Metal Extraction from E-Waste to Grow


"E-waste recycling will double in volume over the next 24 months."

Electronic waste from discarded computers, cell phones, etc. is becoming one of the biggest sources of garbage, but recycling of resources used in these devices is also rising.

Proper recycling of e-waste allows reuse of the metals, plastic and glass in electronic goods, cuts down on mining and energy costs and keeps these components out of landfills, according to Electronic Recyclers International CEO John Shegerian.

When Shegerian took over ERI five years ago, they recycled about 10,000 pounds of e-waste a month. This year it handled roughly 18 Mlbs./month—plus or minus 5%—a figure which will only grow, he said.

"We have landed so much business in the first six months of this year that we will double volume in the next 24 months," he said in an exclusive interview with Kitco News.

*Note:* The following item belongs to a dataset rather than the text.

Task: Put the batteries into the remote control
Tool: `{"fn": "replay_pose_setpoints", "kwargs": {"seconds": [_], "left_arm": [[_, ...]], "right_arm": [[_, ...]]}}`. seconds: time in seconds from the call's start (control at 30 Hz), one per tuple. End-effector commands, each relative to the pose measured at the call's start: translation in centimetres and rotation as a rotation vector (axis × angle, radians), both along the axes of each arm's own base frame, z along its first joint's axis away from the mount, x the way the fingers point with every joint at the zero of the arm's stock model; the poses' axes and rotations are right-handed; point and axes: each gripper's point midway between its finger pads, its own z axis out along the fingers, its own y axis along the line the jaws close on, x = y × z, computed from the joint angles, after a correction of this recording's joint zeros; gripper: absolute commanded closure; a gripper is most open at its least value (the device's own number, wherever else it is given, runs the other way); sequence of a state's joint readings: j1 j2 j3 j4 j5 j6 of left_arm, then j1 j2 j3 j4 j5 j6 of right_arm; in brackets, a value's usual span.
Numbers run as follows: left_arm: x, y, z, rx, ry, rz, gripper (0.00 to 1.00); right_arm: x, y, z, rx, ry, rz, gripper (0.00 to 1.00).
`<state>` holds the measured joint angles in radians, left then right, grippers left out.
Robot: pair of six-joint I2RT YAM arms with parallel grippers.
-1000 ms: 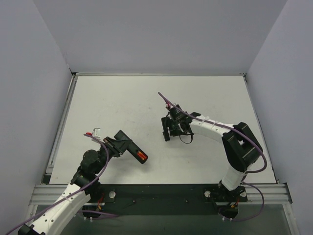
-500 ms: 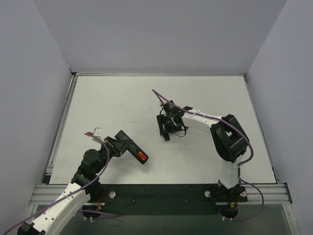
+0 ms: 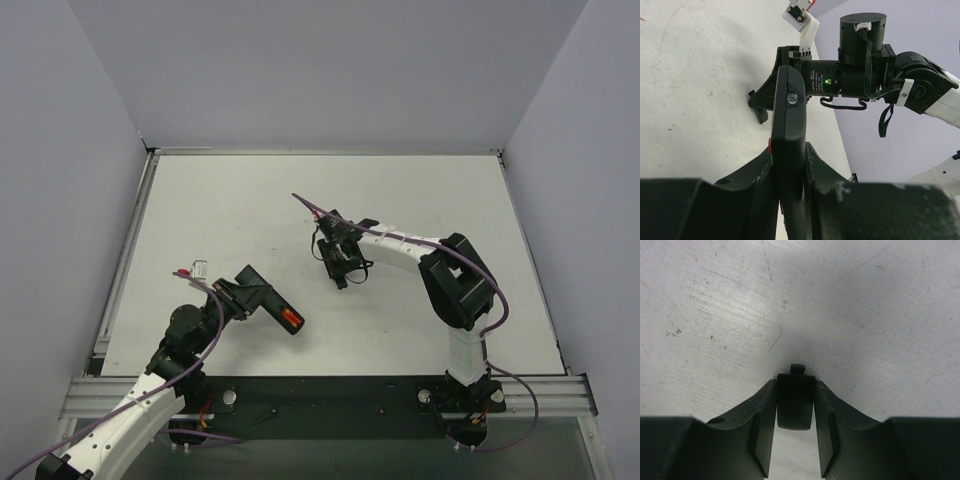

Of that figure, he said, about 12–13 Mlbs. is broken down into commodities, with about 4–5 Mlbs. refurbished for resale.

ERI is the largest U.S. e-waste recycler and has disposal contracts with firms like Panasonic, Toshiba, Best Buy and the city of Los Angeles. The commodities extracted—steel, copper, aluminum and some precious metals—are then sold to smelters around the world.

Without getting into specifics, Shegerian said the downturn in commodity prices during the financial crisis of the past few years bit into profits. People consumed less, so there was less recycling and big company's sustainability programs took a hit as firms enacted austerity programs. This year, though, he said volume for the first six months is up 15% from last year.

"The economy is coming back to life and people are buying new items and recycling the old ones. Laws [encouraging or mandating e-waste recycling] are being pursued and there's greater transparency and more enforcement of proper recycling," he said.